Jeudi 22 août 2014 / 1052
Une chaussette allait de paire en pied, tantôt le gauche, tantôt le droit. Sur l’étendage, elle retrouvait ses copines. Le papotage allait bon train. Je me suis souvent demandé ce qu’elles pouvaient bien se raconter, des histoires d’ongles, de corps, de verrues plantaires ?
Ce jour-là, elles virent apparaître un intrus. C’était une sorte de chose transparente de couleur chair, reliée par le milieu et prévue pour remonter sur le ventre en dessinant des fesses. Un collant paraît-il. Influencées par nos mauvaises manières dès que nous côtoyons un étranger, elles voulurent le chasser. Mais comment faire pour botter le cul de ce léger nylon qui dansait au vent comme un tzigane. Quand on n’est pas habillé par son matériel humain, lever le pied sans la jambe, s’avère difficile.

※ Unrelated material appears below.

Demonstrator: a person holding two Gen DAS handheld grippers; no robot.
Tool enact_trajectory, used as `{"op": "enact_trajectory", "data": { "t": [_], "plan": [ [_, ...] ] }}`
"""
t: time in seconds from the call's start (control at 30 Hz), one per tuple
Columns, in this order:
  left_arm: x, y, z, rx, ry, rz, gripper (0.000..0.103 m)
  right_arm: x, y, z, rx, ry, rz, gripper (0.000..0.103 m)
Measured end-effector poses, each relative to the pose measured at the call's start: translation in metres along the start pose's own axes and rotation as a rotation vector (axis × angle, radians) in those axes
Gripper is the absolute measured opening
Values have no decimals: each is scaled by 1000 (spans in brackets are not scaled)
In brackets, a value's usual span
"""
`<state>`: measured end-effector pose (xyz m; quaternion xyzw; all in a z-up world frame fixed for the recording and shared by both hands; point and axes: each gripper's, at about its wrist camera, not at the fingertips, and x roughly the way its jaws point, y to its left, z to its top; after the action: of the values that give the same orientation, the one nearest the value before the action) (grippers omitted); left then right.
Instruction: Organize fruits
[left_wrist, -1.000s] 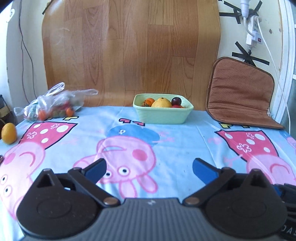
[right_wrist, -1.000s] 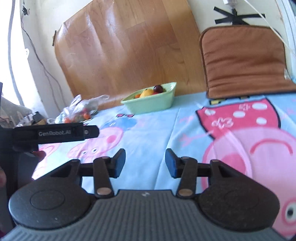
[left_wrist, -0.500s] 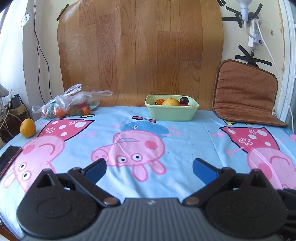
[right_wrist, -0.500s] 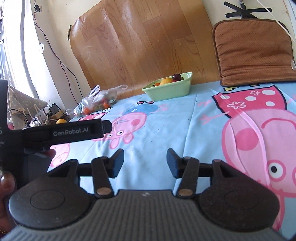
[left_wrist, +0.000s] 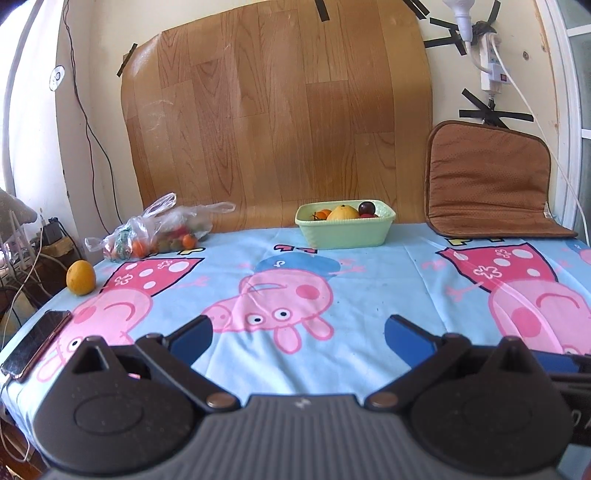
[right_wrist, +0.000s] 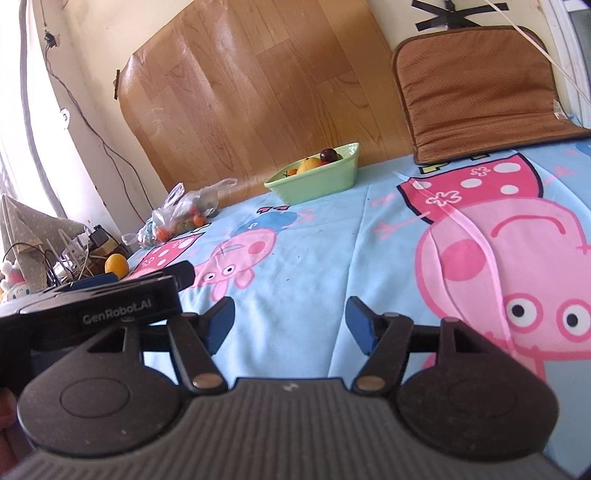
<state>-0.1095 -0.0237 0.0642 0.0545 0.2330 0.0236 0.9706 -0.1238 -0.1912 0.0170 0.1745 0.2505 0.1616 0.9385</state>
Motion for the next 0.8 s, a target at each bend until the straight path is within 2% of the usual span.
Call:
{"op": "enact_trajectory", "data": {
  "t": [0.8],
  "plan": [
    [-27, -11, -5, 37, -54, 54, 103, -31, 1, -7, 33, -60, -38, 77]
  ]
}}
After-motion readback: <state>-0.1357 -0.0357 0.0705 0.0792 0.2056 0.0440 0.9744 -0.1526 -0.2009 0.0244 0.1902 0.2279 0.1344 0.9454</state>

Accrochées sur le fil, elles décidèrent de jouer de l’épingle à linge pour prendre ce voleur d’orteils en sandwich. Mais l’autre, bien accroché avec des épingles neuves d’un beau rouge vif et gonflé d’importance par une petite brise, se mit à chanter avant même que la manœuvre ne prenne forme.

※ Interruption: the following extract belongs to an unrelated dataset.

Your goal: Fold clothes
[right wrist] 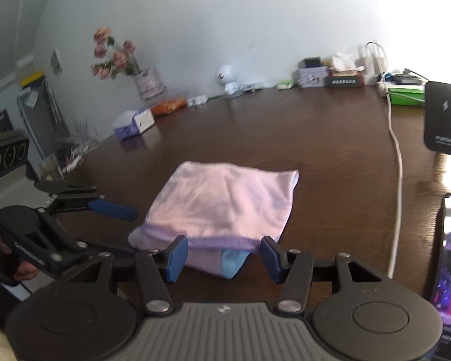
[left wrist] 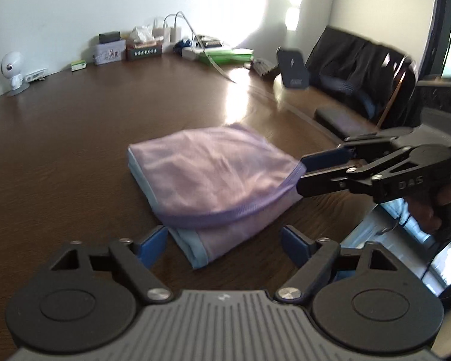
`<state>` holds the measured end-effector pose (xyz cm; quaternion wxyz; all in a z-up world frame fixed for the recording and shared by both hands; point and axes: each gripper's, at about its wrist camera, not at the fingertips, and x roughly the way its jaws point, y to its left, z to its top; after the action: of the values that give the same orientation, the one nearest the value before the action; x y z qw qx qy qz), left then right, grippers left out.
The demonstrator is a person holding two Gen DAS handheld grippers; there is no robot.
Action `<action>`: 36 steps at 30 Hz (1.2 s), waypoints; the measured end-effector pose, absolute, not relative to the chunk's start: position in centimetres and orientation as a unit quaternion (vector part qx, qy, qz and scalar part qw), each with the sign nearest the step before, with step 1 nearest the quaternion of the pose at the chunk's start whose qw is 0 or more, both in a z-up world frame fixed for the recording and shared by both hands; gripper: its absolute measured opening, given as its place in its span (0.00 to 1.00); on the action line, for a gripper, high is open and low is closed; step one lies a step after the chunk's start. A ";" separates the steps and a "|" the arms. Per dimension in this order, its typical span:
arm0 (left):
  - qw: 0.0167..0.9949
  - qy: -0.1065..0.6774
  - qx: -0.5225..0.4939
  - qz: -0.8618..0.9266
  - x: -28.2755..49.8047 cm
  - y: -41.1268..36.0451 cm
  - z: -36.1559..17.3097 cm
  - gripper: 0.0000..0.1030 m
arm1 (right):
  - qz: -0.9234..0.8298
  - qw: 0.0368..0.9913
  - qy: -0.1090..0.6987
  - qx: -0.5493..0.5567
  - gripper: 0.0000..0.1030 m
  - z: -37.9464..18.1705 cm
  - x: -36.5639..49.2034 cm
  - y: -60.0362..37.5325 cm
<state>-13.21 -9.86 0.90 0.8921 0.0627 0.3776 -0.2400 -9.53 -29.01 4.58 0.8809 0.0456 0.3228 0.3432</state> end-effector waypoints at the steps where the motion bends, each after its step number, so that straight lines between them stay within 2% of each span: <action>1: 0.891 0.381 0.061 -0.238 -13.1 -9.8 0.7 0.72 | 0.342 0.880 0.326 0.039 0.51 4.4 -9.6 -28.8; 5: 0.893 0.379 0.068 -0.234 -12.8 -9.3 0.3 0.66 | 0.342 0.881 0.327 0.021 0.51 4.3 -10.2 -28.6; 7: 0.896 0.376 0.064 -0.228 -12.6 -8.8 0.3 0.49 | 0.341 0.881 0.328 0.017 0.51 4.3 -10.2 -28.3; 9: 0.897 0.376 0.057 -0.225 -12.1 -8.1 0.3 0.41 | 0.338 0.882 0.327 0.007 0.48 4.2 -10.2 -27.8; 11: 0.898 0.376 0.054 -0.221 -11.3 -7.5 0.4 0.40 | 0.331 0.886 0.325 -0.008 0.40 4.2 -10.1 -27.0; 12: 0.899 0.376 0.058 -0.215 -10.6 -7.2 0.4 0.38 | 0.327 0.888 0.324 -0.014 0.39 4.3 -10.0 -26.6; 14: 0.900 0.378 0.061 -0.206 -9.1 -6.7 0.5 0.30 | 0.321 0.889 0.326 -0.026 0.38 4.4 -9.3 -25.6; 15: 0.900 0.382 0.057 -0.205 -8.0 -6.3 0.6 0.23 | 0.318 0.889 0.328 -0.033 0.36 4.5 -8.9 -25.0; 17: 0.898 0.387 0.051 -0.202 -5.9 -6.0 0.8 0.17 | 0.311 0.888 0.335 -0.042 0.27 4.8 -7.7 -23.8; 18: 0.898 0.387 0.053 -0.200 -4.7 -6.1 0.8 0.14 | 0.307 0.887 0.342 -0.040 0.25 5.0 -6.8 -23.4; 23: 0.898 0.388 0.052 -0.202 2.1 -6.0 0.7 0.08 | 0.274 0.886 0.372 -0.028 0.18 5.9 0.9 -21.6; 29: 0.901 0.391 0.028 -0.184 13.9 -4.2 0.6 0.06 | 0.241 0.885 0.398 -0.008 0.16 6.8 13.1 -19.2; 36: 0.912 0.380 -0.004 -0.151 28.0 -2.2 0.4 0.06 | 0.199 0.905 0.376 0.015 0.15 5.2 27.3 -16.5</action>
<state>27.97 -2.17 0.40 0.9125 -0.0036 0.3802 -0.1512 27.35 -16.49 5.19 0.9051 0.0147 0.3757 0.1987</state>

Notre Caruso de séchoir ne connaissait que des chansons paillardes. Vu qu’on n’était jamais remonté plus haut que le genou, nos chaussettes en étaient restées à des chants de Mars et à de longues complaintes déplorant le manque d’hygiène de leurs locataires et des odeurs qui vont avec. En fait de maisons closes, elles n’avaient connu que les souliers. Bouches bées, elles écoutaient ces mélodies joyeuses qui parlaient d’amants, de cocus, d’extases amoureuses et de bébé dans le tiroir.
Elles se prirent à rêver de menus chaussons et de petites socquettes.